Commissaires de justice : précisions sur le régime disciplinaire

Par un arrêt de section rendu le 2 septembre 2026, la Première chambre civile de la Cour de cassation apporte deux précisions fondamentales sur la procédure disciplinaire des commissaires de justice, issue des réformes de 2022. Elle clarifie d’une part la procédure de récusation des assesseurs professionnels et valide d’autre part l’autonomie des poursuites disciplinaires face à l’annulation d’un rapport d’enquête partial.

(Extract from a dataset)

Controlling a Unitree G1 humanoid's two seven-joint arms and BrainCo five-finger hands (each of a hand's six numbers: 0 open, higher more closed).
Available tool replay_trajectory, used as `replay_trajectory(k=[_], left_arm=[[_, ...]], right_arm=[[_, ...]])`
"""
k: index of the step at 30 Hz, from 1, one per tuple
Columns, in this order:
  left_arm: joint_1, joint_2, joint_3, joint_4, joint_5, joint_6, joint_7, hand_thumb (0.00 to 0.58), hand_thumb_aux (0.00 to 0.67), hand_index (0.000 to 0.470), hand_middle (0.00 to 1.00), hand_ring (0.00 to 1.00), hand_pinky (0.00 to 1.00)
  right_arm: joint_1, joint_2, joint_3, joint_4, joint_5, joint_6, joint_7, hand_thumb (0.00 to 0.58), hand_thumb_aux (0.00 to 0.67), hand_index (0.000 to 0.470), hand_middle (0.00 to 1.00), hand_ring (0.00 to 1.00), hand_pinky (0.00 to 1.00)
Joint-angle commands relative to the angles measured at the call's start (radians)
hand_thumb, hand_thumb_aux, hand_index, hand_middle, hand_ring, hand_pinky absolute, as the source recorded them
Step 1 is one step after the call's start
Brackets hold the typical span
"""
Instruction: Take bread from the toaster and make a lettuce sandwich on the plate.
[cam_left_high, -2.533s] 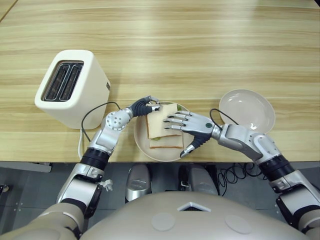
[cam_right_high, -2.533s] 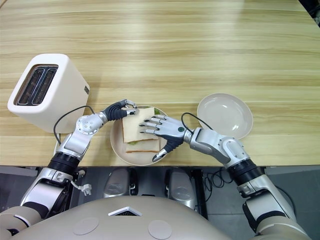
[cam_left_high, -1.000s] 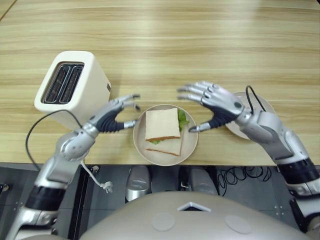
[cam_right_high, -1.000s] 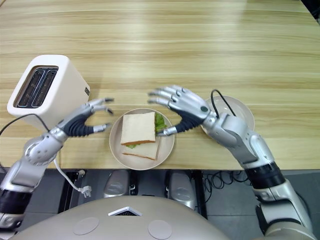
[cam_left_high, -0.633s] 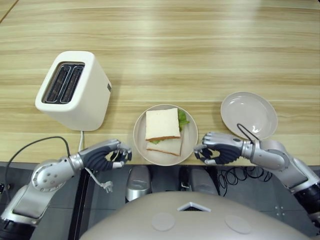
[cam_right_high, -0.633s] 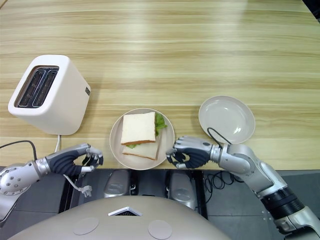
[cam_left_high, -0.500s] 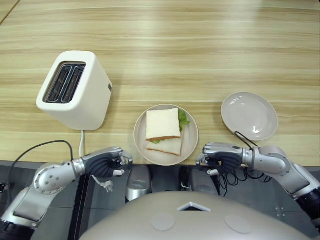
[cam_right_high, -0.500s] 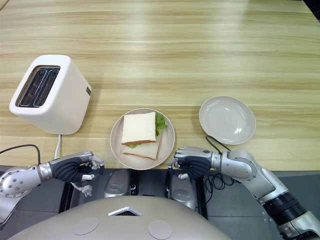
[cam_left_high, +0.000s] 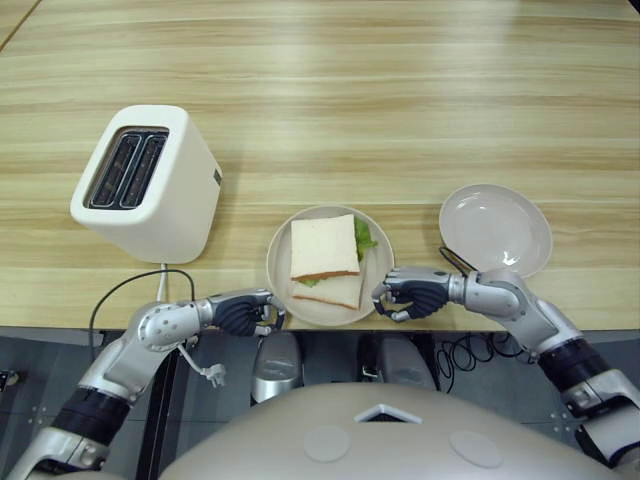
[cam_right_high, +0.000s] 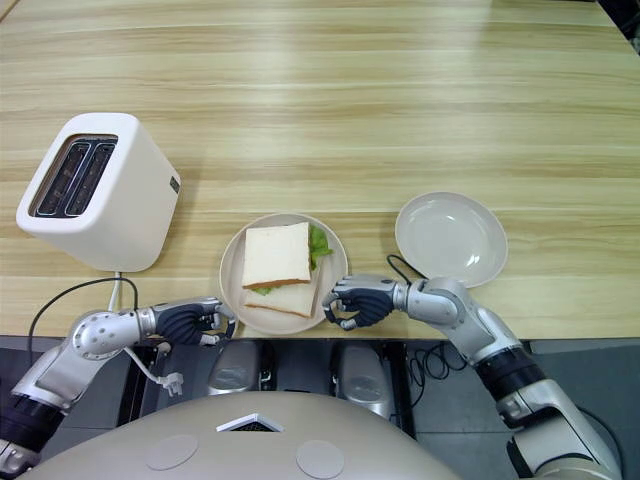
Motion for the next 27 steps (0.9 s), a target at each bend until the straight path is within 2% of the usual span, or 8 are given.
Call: replay_trajectory(k=[1,7,16,22,27], left_arm=[[-0.049,-0.024,-0.036,0.086,0.041,-0.001,0.006,0.58,0.67,0.46,1.0,1.0,1.0],[-0.152,-0.093,-0.033,0.186,0.077,0.012,0.083,0.58,0.67,0.46,1.0,1.0,1.0],[-0.303,-0.188,-0.026,0.311,0.135,0.067,0.217,0.58,0.67,0.46,1.0,1.0,1.0],[-0.401,-0.245,-0.035,0.395,0.161,0.102,0.266,0.58,0.67,0.46,1.0,1.0,1.0],[-0.524,-0.312,-0.03,0.511,0.178,0.151,0.33,0.58,0.67,0.46,1.0,1.0,1.0]], right_arm=[[-0.028,0.023,0.02,0.066,-0.051,-0.017,-0.024,0.58,0.67,0.46,1.0,1.0,1.0],[-0.088,0.062,0.014,0.175,-0.117,-0.029,-0.096,0.58,0.67,0.46,1.0,1.0,1.0],[-0.22,0.134,-0.012,0.351,-0.21,0.016,-0.31,0.58,0.67,0.46,1.0,1.0,1.0],[-0.368,0.191,0.022,0.511,-0.34,0.098,-0.502,0.58,0.67,0.46,1.0,1.0,1.0],[-0.472,0.269,0.029,0.66,-0.342,0.102,-0.579,0.58,0.67,0.46,1.0,1.0,1.0]])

Contexte : une procédure issue de la réforme déontologique de 2022

À la suite d’une condamnation pénale définitive pour faux, un commissaire de justice a fait l’objet de poursuites disciplinaires engagées par le président de la Chambre régionale des commissaires de justice (CRCJ) de Paris.

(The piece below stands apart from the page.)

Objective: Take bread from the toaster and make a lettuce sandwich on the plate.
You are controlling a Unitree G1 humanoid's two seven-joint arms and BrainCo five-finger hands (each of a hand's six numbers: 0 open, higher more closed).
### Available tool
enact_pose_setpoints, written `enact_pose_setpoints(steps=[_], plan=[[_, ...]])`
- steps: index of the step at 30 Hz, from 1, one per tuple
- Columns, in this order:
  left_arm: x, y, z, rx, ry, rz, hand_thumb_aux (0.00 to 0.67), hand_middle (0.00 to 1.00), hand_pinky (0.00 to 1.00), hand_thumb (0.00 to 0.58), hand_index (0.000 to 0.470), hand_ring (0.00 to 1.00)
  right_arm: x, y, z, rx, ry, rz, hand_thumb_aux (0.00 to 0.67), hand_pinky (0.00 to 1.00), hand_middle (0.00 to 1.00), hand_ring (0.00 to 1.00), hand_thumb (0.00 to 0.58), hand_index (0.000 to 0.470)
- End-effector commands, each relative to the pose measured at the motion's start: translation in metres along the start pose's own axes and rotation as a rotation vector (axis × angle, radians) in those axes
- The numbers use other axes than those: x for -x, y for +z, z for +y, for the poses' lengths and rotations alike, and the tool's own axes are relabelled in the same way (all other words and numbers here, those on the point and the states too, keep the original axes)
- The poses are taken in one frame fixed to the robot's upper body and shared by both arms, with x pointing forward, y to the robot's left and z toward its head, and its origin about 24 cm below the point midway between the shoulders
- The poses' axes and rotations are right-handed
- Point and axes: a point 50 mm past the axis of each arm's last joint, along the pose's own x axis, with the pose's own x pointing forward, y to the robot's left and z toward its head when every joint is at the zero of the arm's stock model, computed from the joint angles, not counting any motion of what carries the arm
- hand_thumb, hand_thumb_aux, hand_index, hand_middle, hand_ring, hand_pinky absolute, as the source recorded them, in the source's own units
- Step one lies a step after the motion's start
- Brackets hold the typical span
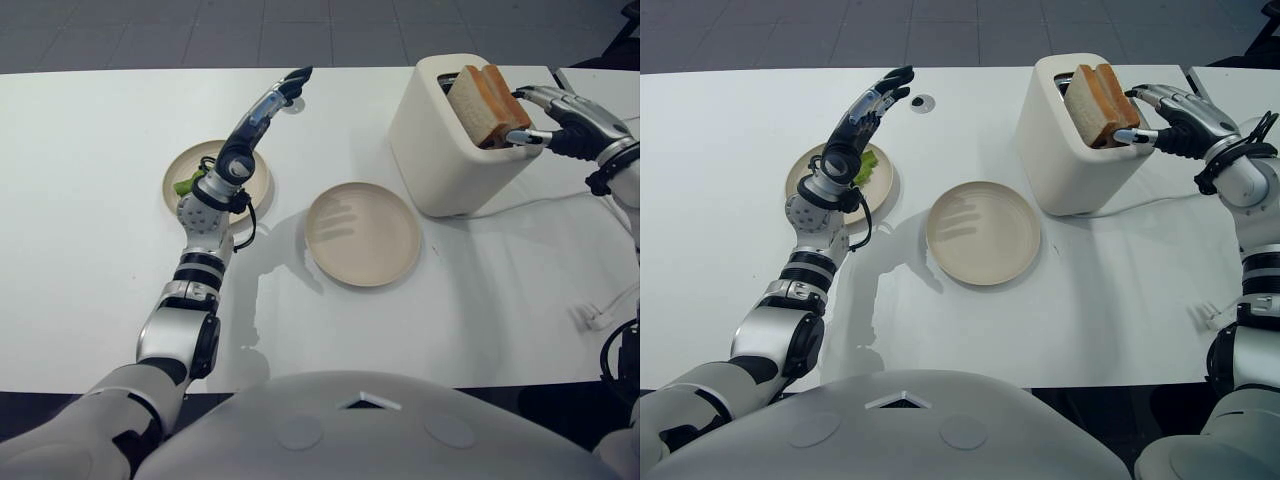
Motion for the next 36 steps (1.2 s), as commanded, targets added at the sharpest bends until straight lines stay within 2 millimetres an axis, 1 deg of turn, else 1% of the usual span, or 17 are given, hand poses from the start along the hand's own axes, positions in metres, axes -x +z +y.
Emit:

Au cours de la procédure :

  • Le professionnel a tenté de récuser les assesseurs professionnels de la chambre de discipline.
  • Le rapport de l’enquête disciplinaire préalable a été annulé par les juges du fond pour manque d’impartialité de l’enquêteur.

Condamné en appel à une interdiction temporaire d’exercer de douze mois (dont quatre avec sursis) par la Cour nationale de discipline des commissaires de justice (CNDCJ), l’officier ministériel s’est pourvu en cassation. Il soulevait deux enjeux de procédure majeurs.

1. La récusation des assesseurs relève du premier président de la cour d’appel

Le professionnel soutenait que la procédure de récusation de droit commun (articles 341 et suivants du code de procédure civile) n’était pas compatible avec les instances disciplinaires des commissaires de justice. Selon lui, il appartenait au seul magistrat du siège présidant la chambre de discipline de statuer sur la récusation de ses assesseurs.

La Cour de cassation rejette cette analyse :

  • Applicabilité des règles de droit commun : En l’absence de dispositions dérogatoires spécifiques dans l’ordonnance du 13 avril 2022 ou le décret du 17 juin 2022, les règles garantissant l’impartialité des juridictions (art. L. 111-5 à L. 111-8 du COJ et art. 341 et suivants du CPC) s’appliquent pleinement.
  • Compétence exclusive : C’est donc le premier président de la cour d’appel — et non le président de la chambre de discipline locale — qui a le pouvoir de connaître de la demande de récusation visant un assesseur.

2. L’annulation du rapport d’enquête pour partialité n’entache pas la poursuite

Le second axe du pourvoi portait sur les conséquences de l’annulation du rapport d’enquête disciplinaire. Pour le prévenu, l’exigence d’impartialité pesant sur les enquêteurs (art. 16 du décret du 17 juin 2022) fait du rapport le socle indissociable des poursuites. Son annulation pour partialité devait, selon lui, entraîner par contrecoup la nullité des poursuites.

La Haute juridiction confirme au contraire la position de la CNDCJ :

  • La saisine du service d’enquête par l’autorité de poursuite ou le procureur général constitue une simple faculté (art. 10 de l’ordonnance du 13 avril 2022) ;
  • par suite, l’enquête ne revêtant pas un caractère obligatoire, le rapport d’enquête est dissociable des poursuites. Son annulation n’invalide donc pas l’action disciplinaire elle-même, la juridiction conservant la faculté d’ordonner une nouvelle instruction si elle l’estime nécessaire.

Portée de la décision

Publié au Bulletin (FS-B), cet arrêt sécurise le cadre juridique du nouveau régime disciplinaire des officiers ministériels :

  • Sur le plan procédural : Il unifie le régime de la récusation en le rattachant clairement au droit commun des juridictions judiciaires sous le contrôle du premier président de la cour d’appel.
  • Sur le plan de l’action disciplinaire : Il empêche qu’un vice affectant l’enquête préalable ne paralyse systématiquement les poursuites engagées à l’encontre d’un professionnel, en particulier lorsque la matérialité des faits est établie par ailleurs (comme en l’espèce par une condamnation pénale définitive).

Référence : Cour de cassation, arrêt n° n° 484 FS-B du 2 septembre 2026 ; pourvoi n° 25-14.961, Publié au Bulletin.